TASK DIRECTIONS: The goal here is an exact copy of the entries below, without their pictures.

THE INPUT:

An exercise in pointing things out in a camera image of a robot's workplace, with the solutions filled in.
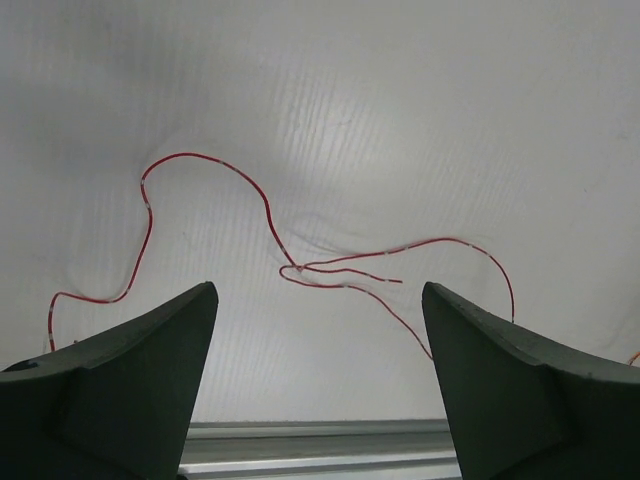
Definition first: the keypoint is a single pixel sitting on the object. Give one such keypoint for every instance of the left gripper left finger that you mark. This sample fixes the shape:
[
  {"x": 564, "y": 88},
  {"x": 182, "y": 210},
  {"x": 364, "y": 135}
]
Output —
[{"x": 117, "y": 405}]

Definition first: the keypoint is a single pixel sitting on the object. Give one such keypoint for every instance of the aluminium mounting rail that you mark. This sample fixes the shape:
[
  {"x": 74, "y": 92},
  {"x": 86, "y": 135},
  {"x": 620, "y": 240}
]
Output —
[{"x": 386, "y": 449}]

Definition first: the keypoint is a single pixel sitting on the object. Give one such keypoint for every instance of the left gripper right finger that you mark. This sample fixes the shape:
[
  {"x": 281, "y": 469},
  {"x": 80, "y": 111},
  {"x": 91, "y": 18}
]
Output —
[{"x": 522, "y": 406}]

THE COMPLETED TASK:
An exercise in pointing things out in a camera image of a robot's workplace, with the solutions filled in.
Definition first: the keypoint is a single pixel sitting on the object. Give one such keypoint for every instance of the left gripper left finger that you mark. This sample fixes the shape:
[
  {"x": 564, "y": 88},
  {"x": 182, "y": 210},
  {"x": 364, "y": 135}
]
Output —
[{"x": 117, "y": 405}]

Definition first: the keypoint is a single pixel sitting on the object. Give one such keypoint for every instance of the aluminium mounting rail that you mark. This sample fixes the shape:
[
  {"x": 74, "y": 92},
  {"x": 86, "y": 135},
  {"x": 620, "y": 240}
]
Output —
[{"x": 386, "y": 449}]

Definition first: the keypoint is a single pixel sitting on the object. Give one such keypoint for every instance of the left gripper right finger that you mark. This sample fixes the shape:
[
  {"x": 281, "y": 469},
  {"x": 80, "y": 111},
  {"x": 91, "y": 18}
]
Output —
[{"x": 522, "y": 406}]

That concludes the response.